Which lines below hold the word "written"? Copy all of them.
Start of DATASET CONTENT
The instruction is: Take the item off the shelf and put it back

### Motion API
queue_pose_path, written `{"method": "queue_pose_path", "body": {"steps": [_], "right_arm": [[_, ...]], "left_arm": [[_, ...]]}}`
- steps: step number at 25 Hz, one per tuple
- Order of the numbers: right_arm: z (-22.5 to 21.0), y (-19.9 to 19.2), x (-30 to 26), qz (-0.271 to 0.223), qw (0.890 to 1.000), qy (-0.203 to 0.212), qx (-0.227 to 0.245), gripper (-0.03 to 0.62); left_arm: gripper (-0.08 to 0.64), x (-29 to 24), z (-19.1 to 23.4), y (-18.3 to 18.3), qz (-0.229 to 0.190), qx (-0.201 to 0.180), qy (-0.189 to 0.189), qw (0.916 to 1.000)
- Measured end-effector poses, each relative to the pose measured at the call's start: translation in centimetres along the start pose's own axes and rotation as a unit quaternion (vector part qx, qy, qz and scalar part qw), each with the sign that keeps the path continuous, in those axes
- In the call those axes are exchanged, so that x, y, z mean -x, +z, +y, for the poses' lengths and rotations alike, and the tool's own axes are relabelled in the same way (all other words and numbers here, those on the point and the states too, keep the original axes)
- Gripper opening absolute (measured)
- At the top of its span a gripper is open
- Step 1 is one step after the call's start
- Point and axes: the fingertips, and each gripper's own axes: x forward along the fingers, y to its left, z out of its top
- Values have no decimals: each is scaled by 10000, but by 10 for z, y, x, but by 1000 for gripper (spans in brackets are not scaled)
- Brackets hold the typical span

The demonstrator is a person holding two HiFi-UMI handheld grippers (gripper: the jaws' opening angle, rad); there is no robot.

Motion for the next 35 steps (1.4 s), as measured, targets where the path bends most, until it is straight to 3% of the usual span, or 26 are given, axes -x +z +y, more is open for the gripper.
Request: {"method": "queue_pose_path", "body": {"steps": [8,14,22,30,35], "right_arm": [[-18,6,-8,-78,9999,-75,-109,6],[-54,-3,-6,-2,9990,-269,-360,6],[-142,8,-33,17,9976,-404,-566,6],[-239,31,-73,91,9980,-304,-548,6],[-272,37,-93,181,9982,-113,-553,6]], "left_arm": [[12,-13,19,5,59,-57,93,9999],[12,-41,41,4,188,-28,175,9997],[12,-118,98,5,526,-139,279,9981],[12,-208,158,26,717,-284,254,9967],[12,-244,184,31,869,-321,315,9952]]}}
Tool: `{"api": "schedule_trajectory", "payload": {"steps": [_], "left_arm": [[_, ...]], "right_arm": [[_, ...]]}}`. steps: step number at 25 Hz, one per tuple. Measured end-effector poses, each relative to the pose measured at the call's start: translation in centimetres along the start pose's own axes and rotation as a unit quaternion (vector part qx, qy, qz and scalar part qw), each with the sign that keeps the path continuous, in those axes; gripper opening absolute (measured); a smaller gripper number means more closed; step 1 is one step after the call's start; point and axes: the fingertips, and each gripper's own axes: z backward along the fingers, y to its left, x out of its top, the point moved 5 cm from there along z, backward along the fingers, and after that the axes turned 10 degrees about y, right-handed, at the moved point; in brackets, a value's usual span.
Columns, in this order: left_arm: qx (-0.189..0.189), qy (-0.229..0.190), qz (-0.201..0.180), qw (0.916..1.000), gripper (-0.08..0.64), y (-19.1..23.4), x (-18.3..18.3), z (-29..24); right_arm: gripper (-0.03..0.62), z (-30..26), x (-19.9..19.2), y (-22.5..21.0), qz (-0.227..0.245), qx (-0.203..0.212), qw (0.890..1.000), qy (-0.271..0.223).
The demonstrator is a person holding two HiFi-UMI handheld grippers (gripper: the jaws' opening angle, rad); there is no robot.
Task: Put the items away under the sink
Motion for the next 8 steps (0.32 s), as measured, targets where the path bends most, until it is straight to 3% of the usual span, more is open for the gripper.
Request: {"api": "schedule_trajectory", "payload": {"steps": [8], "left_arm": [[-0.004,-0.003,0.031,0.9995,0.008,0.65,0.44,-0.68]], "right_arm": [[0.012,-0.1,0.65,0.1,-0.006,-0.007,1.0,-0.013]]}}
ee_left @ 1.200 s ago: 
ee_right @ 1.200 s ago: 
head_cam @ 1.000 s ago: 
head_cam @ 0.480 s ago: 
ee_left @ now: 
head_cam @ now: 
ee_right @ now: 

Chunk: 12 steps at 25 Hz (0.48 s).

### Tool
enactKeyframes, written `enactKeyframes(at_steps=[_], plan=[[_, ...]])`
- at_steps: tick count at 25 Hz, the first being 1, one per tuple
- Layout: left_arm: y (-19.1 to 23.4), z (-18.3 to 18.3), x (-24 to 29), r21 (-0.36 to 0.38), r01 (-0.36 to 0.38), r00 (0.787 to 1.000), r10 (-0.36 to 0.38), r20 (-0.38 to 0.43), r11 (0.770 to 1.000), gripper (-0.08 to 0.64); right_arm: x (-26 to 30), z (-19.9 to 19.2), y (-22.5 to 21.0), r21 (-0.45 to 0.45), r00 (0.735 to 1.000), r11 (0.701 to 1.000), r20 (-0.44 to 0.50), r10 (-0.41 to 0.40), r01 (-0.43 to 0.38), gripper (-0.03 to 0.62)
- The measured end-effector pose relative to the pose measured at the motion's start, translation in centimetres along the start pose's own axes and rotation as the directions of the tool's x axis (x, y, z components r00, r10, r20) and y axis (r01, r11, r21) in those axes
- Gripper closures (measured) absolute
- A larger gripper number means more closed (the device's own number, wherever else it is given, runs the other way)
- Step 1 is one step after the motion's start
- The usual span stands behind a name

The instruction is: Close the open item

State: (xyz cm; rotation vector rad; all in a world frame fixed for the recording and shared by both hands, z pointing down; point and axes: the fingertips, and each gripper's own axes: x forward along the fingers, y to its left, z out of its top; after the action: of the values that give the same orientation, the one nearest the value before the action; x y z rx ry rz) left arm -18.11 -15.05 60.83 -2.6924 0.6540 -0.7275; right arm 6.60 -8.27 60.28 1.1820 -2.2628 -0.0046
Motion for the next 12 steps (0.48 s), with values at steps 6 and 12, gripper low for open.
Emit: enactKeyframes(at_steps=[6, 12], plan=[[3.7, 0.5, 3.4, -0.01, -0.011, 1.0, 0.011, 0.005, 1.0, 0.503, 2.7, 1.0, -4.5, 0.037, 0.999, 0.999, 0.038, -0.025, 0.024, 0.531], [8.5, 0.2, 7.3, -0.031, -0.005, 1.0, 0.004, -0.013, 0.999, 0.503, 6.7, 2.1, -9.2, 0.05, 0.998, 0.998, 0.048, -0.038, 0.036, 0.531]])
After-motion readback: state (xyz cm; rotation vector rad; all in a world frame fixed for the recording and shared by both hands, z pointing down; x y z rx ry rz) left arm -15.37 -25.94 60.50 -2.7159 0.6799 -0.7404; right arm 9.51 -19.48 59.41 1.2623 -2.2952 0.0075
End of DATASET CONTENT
__RESPONSE__.
queue_pose_path, written `{"method": "queue_pose_path", "body": {"steps": [_], "right_arm": [[_, ...]], "left_arm": [[_, ...]]}}`
enactKeyframes, written `enactKeyframes(at_steps=[_], plan=[[_, ...]])`

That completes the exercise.